Be sure to go to a school on top of a barren, windswept Derbyshire hill where the ‘cross country’ route actually feels like you are crossing the actual entire country, one miserable step at a time. Bonus points if your parents are too tight to provide you with ‘PE tracksuit bottoms’ so you have to run through the biting winter wind in nothing more than a comically short netball skirt. One week, forget to bring even this, and be forced to run it in those probably illegal by now waist high navy blue PE knickers. Bad times.

Be so awful at running that you can’t even make one lap around the course without walking. Walk. Most of it. Miss every subsequent Wednesday afternoon lesson as you are forced to complete the course “no matter how long it takes”. Compare notes with your friend Connie at the end on who has the bluest dead legs.

Every year from aged 12 – 25…

Consider running “for fun” as some unholy torture suitable only for “other people”. Never do it. (Apart from that one time you convinced your then-boyfriend, violently against his will, to do an army style Boot Camp, then felt it would be churlish to cry and give up before he did, which he unfortunately, didn’t.)

Age 26 (pre-children)…

Sign up for a 5k race for life. Download couch to 5k training plan. Week 1 is something like run for twenty paces, walk for twenty minutes. I consider this still pretty taxing actually, but do it anyway. Stick to the training plan with over-zealous mania bordering on the religious.

Become wild with joy the first time you run for  TEN WHOLE MINUTES without stopping. This is about a mile. This seems like ridiculously far for a human to travel, unassisted. Be sure to tell every last person you meet about your PHENOMENAL COSMIC POWER.

Complete the race, (Silverstone racetrack, chosen specifically for being as flat as a pancake because I’m not an idiot) sprint finish in a blaze of glory. Celebrate with an athlete’s pint or seven. #Winning.

Ages 29-33

Ruin every last part of your body by growing, birthing and breastfeeding two giant human babies. Weep with hysterical laughter at the thought of ever running anywhere ever again without either pissing yourself or knocking yourself out with your own tits.

Mid Thirties

Decide to Get Back On It. Publicly declare intention to one day run a half marathon. (Half, because – DON’T AIM TOO HIGH!!!) Train for and bang out a couple of actually not that bad 5k races. Find new running buddy who convinces you to enter a 10k, and probably regrets it after you are sick on her halfway round. Recover from the shame, write all about it, block it from your mind and eventually brave another 10k, this time dressed as Santa, because nothing says ‘effortless athletic prowess’ like a fat bearded man dressed head to toe in flammable red nylon fur. Smash this one out of the park.

January 2017

Eschewing idiotic notions like ‘dry January’ get drunk on red wine one evening and quickly sign up for the Milton Keynes Half Marathon before you sober up and change your mind. Pay for the privilege and then start panicking because is it even legal to attempt to run at all when you’ve eaten this much cheese in December? What if the shockwaves from my thundering arse cause some kind of global catastrophe? Console self with the thought that the Trump administration seem to be taking care of that one pretty well all by themselves, and resolve to start training. Soon.

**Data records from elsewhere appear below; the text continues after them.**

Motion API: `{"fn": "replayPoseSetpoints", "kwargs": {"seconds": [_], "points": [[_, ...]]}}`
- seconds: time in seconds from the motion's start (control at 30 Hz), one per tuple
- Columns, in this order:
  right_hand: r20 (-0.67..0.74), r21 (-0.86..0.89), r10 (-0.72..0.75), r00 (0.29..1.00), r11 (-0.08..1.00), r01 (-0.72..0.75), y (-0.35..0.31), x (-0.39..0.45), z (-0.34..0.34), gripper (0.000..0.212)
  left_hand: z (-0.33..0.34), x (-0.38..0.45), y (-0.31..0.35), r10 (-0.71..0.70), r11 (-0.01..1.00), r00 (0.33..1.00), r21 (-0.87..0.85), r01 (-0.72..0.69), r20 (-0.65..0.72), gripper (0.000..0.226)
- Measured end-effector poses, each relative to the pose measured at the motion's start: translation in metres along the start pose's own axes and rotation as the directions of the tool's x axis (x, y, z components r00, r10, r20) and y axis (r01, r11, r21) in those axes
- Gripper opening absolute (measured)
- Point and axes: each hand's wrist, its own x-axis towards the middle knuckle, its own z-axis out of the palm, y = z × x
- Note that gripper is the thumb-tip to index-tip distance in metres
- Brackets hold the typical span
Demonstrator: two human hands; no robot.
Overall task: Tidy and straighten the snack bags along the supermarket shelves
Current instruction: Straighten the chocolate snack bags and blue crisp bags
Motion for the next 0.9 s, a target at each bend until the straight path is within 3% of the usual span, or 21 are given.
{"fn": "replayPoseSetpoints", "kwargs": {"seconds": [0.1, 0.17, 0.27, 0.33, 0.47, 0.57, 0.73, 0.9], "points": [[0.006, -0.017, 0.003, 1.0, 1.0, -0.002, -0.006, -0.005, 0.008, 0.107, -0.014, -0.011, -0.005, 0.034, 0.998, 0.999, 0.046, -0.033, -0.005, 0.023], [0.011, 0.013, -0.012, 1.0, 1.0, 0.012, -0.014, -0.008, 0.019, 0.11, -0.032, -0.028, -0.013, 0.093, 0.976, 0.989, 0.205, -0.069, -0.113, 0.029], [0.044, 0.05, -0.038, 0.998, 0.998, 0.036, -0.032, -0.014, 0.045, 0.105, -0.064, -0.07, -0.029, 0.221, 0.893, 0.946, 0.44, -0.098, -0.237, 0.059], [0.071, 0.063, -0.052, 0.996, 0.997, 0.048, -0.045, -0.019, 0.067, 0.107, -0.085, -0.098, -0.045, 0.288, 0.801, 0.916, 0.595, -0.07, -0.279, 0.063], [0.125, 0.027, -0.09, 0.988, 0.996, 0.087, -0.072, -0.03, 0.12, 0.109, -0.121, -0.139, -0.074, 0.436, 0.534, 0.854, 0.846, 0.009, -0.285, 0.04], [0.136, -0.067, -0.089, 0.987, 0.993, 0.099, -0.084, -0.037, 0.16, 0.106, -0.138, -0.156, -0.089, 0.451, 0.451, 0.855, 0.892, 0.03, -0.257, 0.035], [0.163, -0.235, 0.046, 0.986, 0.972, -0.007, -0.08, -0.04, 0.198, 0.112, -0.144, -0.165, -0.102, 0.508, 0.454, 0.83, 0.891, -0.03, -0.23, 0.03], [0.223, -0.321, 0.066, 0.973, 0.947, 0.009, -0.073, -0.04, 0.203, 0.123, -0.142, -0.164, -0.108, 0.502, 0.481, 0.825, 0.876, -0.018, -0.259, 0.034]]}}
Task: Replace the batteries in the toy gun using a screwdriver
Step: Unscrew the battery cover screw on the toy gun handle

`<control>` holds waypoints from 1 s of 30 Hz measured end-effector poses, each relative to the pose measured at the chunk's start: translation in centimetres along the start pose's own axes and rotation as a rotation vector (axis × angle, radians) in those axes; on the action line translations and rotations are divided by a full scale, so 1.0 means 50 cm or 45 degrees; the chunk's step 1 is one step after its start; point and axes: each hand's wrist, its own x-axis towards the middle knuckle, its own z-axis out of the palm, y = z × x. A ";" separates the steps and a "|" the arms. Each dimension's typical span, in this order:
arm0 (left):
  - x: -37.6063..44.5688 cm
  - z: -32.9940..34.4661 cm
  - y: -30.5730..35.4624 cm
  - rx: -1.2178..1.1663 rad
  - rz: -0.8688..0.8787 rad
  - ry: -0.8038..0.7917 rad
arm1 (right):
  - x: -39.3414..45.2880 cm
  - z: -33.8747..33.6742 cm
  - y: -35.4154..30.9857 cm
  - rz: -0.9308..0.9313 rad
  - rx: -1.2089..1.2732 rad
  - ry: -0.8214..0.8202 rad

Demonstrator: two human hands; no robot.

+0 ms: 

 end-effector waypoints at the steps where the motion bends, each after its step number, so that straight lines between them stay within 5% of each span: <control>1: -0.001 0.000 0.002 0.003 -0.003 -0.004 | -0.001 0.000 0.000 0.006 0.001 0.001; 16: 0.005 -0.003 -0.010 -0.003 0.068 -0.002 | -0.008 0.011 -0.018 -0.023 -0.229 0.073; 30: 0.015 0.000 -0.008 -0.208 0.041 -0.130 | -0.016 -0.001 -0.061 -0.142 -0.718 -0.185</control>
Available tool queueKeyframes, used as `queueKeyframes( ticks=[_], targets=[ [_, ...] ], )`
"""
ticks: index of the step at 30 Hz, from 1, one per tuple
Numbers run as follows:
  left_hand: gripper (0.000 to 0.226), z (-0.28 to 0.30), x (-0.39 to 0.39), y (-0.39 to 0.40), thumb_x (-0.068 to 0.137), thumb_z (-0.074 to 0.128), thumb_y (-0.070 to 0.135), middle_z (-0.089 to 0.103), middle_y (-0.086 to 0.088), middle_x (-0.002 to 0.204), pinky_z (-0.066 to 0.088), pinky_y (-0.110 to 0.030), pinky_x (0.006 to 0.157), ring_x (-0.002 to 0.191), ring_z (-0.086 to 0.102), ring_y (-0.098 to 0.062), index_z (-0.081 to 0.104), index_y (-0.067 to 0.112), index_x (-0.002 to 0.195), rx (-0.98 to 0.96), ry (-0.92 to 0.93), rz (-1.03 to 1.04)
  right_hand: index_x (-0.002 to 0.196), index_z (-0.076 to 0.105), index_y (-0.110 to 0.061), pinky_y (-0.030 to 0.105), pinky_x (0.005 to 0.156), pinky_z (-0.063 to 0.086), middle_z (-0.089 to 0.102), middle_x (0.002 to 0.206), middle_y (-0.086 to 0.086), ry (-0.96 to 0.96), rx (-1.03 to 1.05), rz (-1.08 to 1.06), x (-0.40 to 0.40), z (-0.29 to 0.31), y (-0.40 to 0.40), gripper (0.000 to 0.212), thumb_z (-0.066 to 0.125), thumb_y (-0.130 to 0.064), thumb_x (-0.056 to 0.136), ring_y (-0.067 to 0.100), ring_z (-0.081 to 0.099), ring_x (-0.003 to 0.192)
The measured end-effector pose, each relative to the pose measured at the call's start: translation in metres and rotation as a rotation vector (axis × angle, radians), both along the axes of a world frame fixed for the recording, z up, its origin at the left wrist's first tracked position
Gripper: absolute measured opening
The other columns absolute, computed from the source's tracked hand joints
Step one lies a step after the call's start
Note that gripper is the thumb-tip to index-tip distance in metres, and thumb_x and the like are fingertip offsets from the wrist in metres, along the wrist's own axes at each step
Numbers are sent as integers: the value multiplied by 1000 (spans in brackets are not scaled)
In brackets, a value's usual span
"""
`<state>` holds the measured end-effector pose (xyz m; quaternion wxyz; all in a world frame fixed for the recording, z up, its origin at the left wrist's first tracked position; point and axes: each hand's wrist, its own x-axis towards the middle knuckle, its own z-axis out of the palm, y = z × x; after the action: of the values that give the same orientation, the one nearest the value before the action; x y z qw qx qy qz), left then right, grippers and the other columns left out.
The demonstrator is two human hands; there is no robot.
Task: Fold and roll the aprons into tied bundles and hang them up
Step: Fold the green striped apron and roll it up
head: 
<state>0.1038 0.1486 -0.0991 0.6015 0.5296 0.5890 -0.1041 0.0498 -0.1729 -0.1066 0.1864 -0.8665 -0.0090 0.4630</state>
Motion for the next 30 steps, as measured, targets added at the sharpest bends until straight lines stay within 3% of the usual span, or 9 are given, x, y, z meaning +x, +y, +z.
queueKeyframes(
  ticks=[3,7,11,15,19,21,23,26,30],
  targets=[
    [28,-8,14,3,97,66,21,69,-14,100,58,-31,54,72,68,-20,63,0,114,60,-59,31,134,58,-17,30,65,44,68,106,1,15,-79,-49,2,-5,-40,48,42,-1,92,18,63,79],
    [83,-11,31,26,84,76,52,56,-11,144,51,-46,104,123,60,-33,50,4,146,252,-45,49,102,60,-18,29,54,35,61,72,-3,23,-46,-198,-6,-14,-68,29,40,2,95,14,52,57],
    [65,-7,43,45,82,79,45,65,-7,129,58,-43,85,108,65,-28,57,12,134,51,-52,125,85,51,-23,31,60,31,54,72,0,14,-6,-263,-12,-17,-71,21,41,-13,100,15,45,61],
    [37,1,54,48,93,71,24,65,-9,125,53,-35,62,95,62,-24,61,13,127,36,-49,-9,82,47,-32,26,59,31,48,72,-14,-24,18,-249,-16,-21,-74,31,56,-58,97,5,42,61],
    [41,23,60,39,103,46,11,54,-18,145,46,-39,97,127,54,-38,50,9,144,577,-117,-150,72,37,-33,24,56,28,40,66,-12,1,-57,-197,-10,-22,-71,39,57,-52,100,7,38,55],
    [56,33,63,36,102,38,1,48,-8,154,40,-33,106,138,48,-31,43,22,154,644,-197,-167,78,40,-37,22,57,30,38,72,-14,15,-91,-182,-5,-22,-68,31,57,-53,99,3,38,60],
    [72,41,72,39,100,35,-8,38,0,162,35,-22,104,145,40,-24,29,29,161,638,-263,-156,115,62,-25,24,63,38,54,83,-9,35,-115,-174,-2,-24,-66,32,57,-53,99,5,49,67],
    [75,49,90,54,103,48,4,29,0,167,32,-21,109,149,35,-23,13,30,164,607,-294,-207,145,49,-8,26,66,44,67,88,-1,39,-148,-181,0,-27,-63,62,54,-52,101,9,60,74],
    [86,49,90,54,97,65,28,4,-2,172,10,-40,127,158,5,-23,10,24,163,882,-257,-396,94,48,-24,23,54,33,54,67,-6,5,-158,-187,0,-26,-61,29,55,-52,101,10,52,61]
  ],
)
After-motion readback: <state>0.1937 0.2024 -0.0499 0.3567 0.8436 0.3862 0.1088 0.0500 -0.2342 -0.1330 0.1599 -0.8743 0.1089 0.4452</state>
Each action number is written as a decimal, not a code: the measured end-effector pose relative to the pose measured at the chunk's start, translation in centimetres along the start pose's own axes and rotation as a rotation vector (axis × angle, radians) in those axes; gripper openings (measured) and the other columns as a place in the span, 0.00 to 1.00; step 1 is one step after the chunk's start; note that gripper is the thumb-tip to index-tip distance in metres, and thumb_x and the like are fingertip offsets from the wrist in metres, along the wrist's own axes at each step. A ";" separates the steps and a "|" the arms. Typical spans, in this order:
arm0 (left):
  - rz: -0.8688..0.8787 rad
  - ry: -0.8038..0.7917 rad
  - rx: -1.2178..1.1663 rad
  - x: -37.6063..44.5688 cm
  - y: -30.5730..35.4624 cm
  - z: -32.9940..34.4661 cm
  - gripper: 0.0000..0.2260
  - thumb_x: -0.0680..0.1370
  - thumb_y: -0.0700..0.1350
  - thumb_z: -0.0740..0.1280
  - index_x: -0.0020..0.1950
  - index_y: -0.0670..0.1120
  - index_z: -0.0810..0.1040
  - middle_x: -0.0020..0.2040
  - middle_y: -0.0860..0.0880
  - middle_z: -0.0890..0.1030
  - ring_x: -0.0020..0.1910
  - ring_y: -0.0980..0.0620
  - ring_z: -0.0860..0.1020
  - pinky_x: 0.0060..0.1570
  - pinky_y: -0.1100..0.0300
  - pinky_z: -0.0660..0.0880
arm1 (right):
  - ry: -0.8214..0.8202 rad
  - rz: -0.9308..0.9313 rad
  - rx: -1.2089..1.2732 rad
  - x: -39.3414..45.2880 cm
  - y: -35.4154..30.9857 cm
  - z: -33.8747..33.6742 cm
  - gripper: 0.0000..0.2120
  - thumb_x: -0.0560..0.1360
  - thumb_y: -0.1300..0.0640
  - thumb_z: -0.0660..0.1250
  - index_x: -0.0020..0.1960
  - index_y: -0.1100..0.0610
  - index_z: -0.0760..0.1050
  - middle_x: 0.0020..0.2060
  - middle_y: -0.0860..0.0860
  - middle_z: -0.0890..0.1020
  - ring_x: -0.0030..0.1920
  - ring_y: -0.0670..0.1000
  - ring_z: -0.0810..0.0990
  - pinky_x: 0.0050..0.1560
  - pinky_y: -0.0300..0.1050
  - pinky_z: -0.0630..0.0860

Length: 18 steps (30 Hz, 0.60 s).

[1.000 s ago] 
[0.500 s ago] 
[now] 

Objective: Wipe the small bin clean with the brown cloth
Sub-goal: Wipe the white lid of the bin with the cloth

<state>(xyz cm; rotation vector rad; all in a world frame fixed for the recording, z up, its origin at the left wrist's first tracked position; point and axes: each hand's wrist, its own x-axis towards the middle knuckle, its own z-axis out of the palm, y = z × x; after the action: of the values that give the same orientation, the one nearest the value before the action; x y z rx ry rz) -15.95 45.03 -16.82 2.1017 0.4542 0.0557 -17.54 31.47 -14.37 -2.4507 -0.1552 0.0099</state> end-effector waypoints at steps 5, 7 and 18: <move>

Realise that running four times a week IS actually possible if you stop doing all that other important stuff you used to do in the evenings like eating hummus whilst watching TV then going to bed. Bore everyone you know to tears with the stock response to the question of ‘Doing anything nice this weekend?’ with “GOING FOR A  *insert horrific distance* RUN UNTIL MY BRAIN HURTS AND MY KNEES BLEED” or similar. Repeat until you’re sick, and people stop asking.

I’m up to 9 miles so far. 5 weeks to go. Lordy lord. It’s hard, but it’s good.

So there you have it – it IS possible to become that other person you sometimes never thought you could be. I have to concede that seeing as today I actually saw some ‘energy gels’ in Lidl and rather than thinking THOSE ARE FOR WANKERS, well – I bought four didn’t I. Because I am a Real Runner now. Admittedly, I’m probably still a wanker too, but just one with better legs and more sports accessories than before. I even bought a bloody visor last week, so that’s the sort of dickhead I am now. I’ve accepted this.

By ungodly coincidence, it turns out that nearly everyone else I know has also signed up for a challenge, but they’re all doing a Real Man’s Full Fat Marathon, and are pissing all over my chips by gently knocking out 18-milers before school pick up, but there you go. I’m not in this for the win. My goal is simply to neither be sick nor die on the course, and as an optional side effect, possibly achieve the svelte athletic grace of a teenage supermodel whilst attempting it. So, ever the realist.

Any tips, advice, tactics and ways to manage the crushing boredom of hearing nothing but my own footsteps and breathing for hours on end are most welcome – comment below, or on my facebook page or twitter (or instagram, but I don’t think there’s a filter on earth which could undo the shade of puce my face goes after exercise, so it’s unlikely to feature there tbh. Sexy ass pictures only etc.)

And if I DO die, could somebody please pause my Strava?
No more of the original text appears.